Foi em 29 de maio – 505 anos e um dia antes do meu aniversário. Sim, 29 de maio de 1453, um Domingo de Pentecostes. A fabulosa Constantinopla (antes Bizâncio, hoje Istambul), então capital do Império Romano do Oriente, estava cercada há 53 dias pelo poderoso exército dos turcos otomanos, sob o comando do sultão Maomé II: 90 mil homens fortemente armados e bem treinados. Para defender sua cidade, o imperador Constantino XI contava, mal e mal, com sete mil soldados e 35 mil civis.
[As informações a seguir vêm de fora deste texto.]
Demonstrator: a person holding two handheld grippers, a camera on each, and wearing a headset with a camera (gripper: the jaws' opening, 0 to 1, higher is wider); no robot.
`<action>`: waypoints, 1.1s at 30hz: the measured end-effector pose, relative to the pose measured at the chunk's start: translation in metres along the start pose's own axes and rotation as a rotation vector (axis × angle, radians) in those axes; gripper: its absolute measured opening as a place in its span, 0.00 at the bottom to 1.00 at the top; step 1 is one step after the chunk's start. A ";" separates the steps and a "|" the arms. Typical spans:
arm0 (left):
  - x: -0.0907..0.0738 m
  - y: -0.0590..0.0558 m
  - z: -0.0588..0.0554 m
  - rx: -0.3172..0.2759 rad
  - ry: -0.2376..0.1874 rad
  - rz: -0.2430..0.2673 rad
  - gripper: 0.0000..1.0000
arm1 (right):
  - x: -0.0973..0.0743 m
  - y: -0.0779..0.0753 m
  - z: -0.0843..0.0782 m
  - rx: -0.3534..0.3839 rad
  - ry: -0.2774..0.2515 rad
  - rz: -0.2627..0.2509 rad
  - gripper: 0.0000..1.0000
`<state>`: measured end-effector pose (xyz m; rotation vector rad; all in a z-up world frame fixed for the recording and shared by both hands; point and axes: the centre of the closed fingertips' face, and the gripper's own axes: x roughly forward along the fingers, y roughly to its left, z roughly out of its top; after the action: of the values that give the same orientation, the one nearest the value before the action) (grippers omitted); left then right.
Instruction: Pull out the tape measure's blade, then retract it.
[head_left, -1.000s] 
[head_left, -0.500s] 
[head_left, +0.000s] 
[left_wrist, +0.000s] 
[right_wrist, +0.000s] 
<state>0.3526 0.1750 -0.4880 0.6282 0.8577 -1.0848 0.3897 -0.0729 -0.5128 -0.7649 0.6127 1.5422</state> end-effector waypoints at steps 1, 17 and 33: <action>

Ao raiar daquele dia histórico – que na escola nos disseram ser o fim da Idade Média e o início da Era Moderna –, as muralhas da cidadela tombaram e Maomé II cavalou por uma avenida de sangue e morte até o coração da cidade que jamais voltaria a pertencer à Cristandade.
Reza a lenda que durante todo o período em que durou o cerco, dentro das muralhas de Constantinopla – tidas como inexpugnáveis – estava rolando um concílio no qual os clérigos discutiam ardorosamente sobre o sexo dos anjos, se é que eles tinham um.
Trata-se de uma falácia, é claro. Ou melhor, duma metáfora, a revelar que mesmo em face do avanço de um inimigo muito mais poderoso, duas alas do cristianismo ortodoxo se mantiveram radicalmente divididas. Tais facções estavam bem definidas: por um lado, os chamados “unionistas” (ou henōtikoi); de outro, os anti-unionistas (anthenōtikoi). Os primeiros eram intelectuais de alto escalão, burocratas e clérigos que cercavam o imperador, favoráveis à aliança com os cristãos do Ocidente; os outros, monges, clérigos de baixo escalão e o “povo”. Em Roma, o papado – corrupto e intolerante – já havia deixado claro que qualquer discussão sobre uma possível ajuda militar do Ocidente à Constantinopla só seria possível após uma “rendição” incondicional dos ortotodoxos e sua submissão à fé católica. Assim, a suposta discussão sobre o “sexo dos anjos” na verdade era o racha entre as duas facções bizantinas: os radicais, estavam decididos a arriscar tudo para garantir a integridade de sua fé, e aqueles que estavam dispostos a fazer concessões (oikonomiā) para salvar seu império.
Estamos às vésperas da mais importante eleição do Brasil desde 1910, quando o civil Rui Barbosa (a pena) enfrentou o militar Hermes da Fonseca (a espada). Decidi falar sobre o sexo dos anjos para dizer que sou um “unionista”, favorável ao voto útil e capaz de qualquer coisa para me livrar do inominável.